- Born: August 1, 1952 (age 74) Houston, Texas, U.S.
- Occupation: Musicologist
- Awards: Guggenheim Fellowship (1991); Haskins Medal (2006); ;

Academic background
- Alma mater: University of Houston; Rice University; Yale University; ;
- Thesis: Music and liturgy at the Abbey of Saint-Denis, 567-1567: a survey of the primary sources (1984)
- Doctoral advisor: Craig M. Wright

Academic work
- Discipline: Musicology
- Sub-discipline: Medieval music
- Institutions: University of Chicago

= Anne Walters Robertson =

American musicologist (born 1952)

Anne Walters Robertson (born August 1, 1952) is an American musicologist who specializes in medieval music from the Early Christianity era to the Late Middle Ages. A 1991 Guggenheim Fellow, she is the author of The Service-Books of the Royal Abbey of Saint-Denis (1991), the winner of the 1995 John Nicholas Brown Prize, and Guillaume de Machaut and Reims (2002), which won the 2003 Otto Kinkeldey Award and 2006 Haskins Medal. She is Claire Dux Swift Distinguished Service Professor of Music at the University of Chicago.
==Biography==
Anne Walters Robertson was born on August 1, 1952, in Houston, Texas. She attended St. Thomas' Episcopal School, graduating in 1970. She graduated from the University of Houston (UH) with a Bachelor of Music (1974) and a Master of Music (1976).

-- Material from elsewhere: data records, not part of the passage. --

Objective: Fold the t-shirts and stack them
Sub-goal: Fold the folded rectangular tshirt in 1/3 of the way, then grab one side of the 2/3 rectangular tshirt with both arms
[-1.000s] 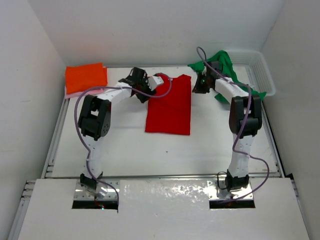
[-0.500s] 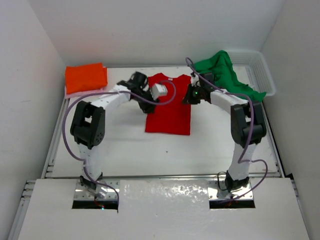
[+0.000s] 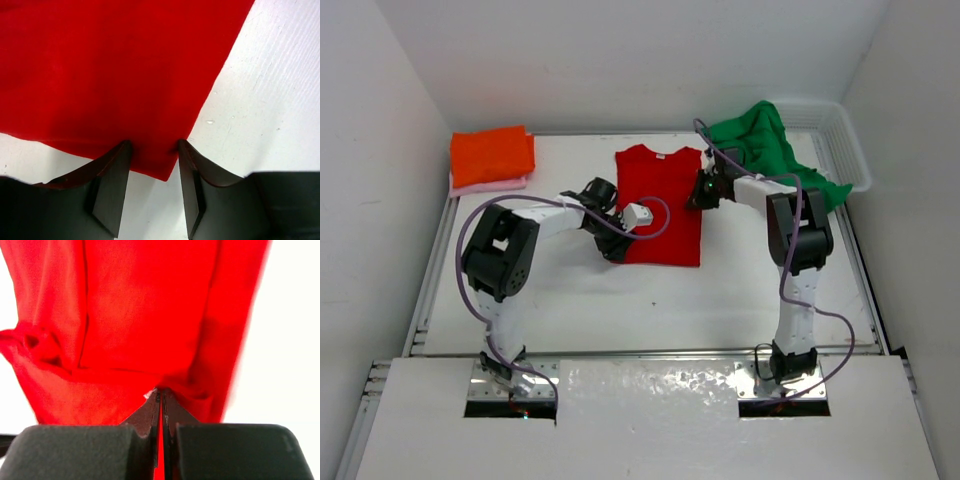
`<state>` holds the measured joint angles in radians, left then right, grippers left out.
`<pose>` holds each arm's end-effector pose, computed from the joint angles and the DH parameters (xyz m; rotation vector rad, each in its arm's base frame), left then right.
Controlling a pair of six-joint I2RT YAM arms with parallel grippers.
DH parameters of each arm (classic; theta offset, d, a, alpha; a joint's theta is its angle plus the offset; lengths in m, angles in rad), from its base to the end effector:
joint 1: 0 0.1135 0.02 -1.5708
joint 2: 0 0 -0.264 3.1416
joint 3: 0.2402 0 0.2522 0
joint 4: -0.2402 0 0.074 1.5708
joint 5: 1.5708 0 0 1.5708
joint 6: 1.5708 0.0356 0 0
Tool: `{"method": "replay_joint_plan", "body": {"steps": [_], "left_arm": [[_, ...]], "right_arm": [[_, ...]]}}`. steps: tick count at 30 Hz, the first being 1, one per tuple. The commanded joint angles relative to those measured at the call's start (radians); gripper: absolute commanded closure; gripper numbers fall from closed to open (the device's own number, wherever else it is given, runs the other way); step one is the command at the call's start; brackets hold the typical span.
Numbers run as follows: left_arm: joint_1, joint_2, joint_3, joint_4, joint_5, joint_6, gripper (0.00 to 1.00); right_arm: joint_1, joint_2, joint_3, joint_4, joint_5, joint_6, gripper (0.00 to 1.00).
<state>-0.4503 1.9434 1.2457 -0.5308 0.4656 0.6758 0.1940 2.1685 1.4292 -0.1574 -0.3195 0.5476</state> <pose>0.3333 -0.1789 0.1483 1.5315 2.2195 -0.5824 0.4466 0.0991 0.1268 0.3052 2.5225 0.7031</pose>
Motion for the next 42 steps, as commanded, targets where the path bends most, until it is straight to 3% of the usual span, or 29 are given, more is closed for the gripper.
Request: {"method": "replay_joint_plan", "body": {"steps": [1,5,8,12,13,17,22,29,34,42], "left_arm": [[-0.010,0.029,-0.069,0.015,-0.064,0.036,0.59],[-0.016,0.002,-0.039,-0.038,-0.048,0.051,0.59],[-0.016,-0.020,0.081,-0.127,-0.042,0.056,0.55],[-0.019,-0.043,0.250,-0.263,-0.042,0.111,0.48],[-0.019,-0.055,0.291,-0.305,-0.051,0.129,0.48],[-0.040,-0.107,0.236,-0.342,-0.162,0.322,0.48],[-0.103,-0.178,-0.027,-0.151,-0.294,0.445,0.47],[-0.107,-0.132,-0.026,-0.008,-0.272,0.370,0.45],[-0.120,-0.121,-0.080,0.048,-0.248,0.357,0.44],[-0.137,-0.089,-0.193,0.146,-0.234,0.329,0.44]], "right_arm": [[-0.027,0.039,0.111,-0.046,0.109,-0.058,1.00],[-0.027,0.045,0.180,-0.119,0.103,-0.112,1.00],[-0.027,-0.001,0.201,-0.172,0.123,-0.139,1.00],[-0.027,-0.148,0.191,-0.284,0.163,-0.187,0.76],[-0.027,-0.179,0.174,-0.309,0.171,-0.190,0.62],[-0.015,-0.329,-0.058,-0.364,0.165,-0.143,0.46],[0.054,-0.438,-0.269,-0.357,0.188,-0.074,0.43],[0.117,-0.403,-0.394,-0.243,0.102,0.064,0.47],[0.119,-0.412,-0.470,-0.200,0.175,0.109,0.48],[0.131,-0.377,-0.521,-0.130,0.129,0.158,0.50]]}}
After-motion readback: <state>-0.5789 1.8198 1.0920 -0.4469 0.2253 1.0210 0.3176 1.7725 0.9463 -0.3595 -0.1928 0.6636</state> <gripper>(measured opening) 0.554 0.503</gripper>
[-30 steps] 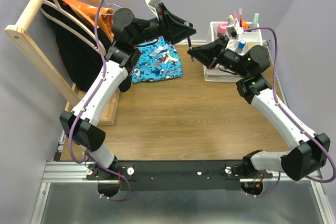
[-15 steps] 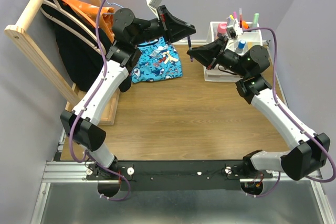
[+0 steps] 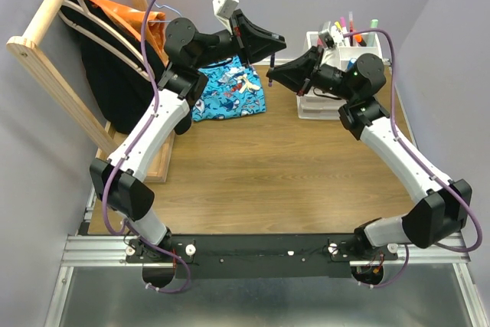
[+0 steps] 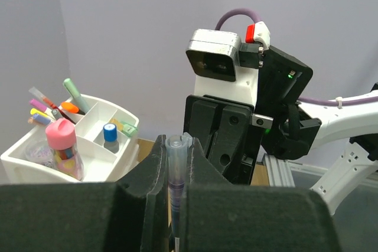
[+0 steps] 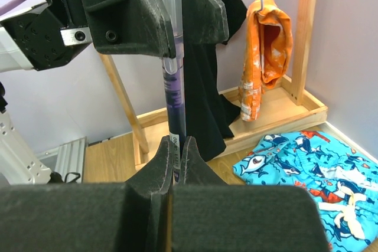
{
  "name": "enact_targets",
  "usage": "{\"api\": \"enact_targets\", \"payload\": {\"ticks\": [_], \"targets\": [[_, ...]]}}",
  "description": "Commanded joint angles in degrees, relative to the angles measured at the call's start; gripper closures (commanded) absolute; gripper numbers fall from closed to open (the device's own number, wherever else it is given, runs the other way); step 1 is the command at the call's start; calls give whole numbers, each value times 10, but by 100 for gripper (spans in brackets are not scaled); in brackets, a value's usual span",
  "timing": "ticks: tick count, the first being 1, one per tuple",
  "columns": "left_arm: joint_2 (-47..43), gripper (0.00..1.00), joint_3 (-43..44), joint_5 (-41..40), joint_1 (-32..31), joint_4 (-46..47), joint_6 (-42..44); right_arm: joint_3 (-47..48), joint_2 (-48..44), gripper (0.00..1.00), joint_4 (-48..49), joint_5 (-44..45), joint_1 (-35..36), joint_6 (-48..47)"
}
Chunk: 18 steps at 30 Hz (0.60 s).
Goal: Sort the stationery into containers
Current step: Close the pen cap on the pen.
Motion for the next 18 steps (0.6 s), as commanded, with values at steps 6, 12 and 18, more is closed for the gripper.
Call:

She was an instructor in music at the UH from 1976 to 1977. She pursued further studies at the Shepherd School of Music at Rice University where she graduated with a second Master of Music (1979).

She later went to Yale University, where she obtained her MPhil (1981) and PhD (1984); her doctoral dissertation Music and liturgy at the Abbey of Saint-Denis, 567-1567: a survey of the primary sources was supervised by Craig M. Wright. She moved to the University of Chicago in 1984, where she was in a visiting position in 1984. She was promoted to assistant professor in 1985 and associate professor in 1990, and a professor in 1996; eventually became Claire Dux Swift Distinguished Service Professor of Music. She also served as chair of the UChicago Department of Music from 1992 to 1998, in 2008, and from 2014 to 2016, as well as dean of the Division of the Humanities from 2016 until 2023 and deputy provost for research and education from 2001 to 2004.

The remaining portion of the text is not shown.